[Aim of the task]: The answer must be every line below that contains the string "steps".

==============================

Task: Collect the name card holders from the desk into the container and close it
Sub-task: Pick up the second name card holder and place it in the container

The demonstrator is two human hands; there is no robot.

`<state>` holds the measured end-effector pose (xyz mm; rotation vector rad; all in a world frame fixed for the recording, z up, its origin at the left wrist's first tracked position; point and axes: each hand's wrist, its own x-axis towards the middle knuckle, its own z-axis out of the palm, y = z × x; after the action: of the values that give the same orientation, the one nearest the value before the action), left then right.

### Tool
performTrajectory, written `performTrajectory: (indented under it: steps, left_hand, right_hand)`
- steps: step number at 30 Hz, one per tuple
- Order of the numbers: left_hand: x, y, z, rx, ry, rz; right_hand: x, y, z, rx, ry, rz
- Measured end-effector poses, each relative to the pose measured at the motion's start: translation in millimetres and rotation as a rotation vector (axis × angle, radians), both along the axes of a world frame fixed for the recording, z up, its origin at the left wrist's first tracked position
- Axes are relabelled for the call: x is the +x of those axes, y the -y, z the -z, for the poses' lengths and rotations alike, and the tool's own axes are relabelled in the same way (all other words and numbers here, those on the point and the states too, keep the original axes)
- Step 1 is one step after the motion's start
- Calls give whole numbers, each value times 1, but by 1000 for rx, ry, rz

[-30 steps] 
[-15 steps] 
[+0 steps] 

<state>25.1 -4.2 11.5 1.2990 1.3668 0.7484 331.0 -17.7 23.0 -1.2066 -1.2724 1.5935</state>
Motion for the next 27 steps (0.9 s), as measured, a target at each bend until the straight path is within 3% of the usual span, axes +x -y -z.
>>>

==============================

[Response area]:
performTrajectory, written `performTrajectory: (indented under it: steps, left_hand, right_hand)`
- steps: step number at 30 Hz, one per tuple
[-30 steps] 
[-15 steps] 
[+0 steps] 
Motion for the next 27 steps (0.9 s), as measured, a target at each bend until the straight path is within 3% of the usual span, axes +x -y -z.

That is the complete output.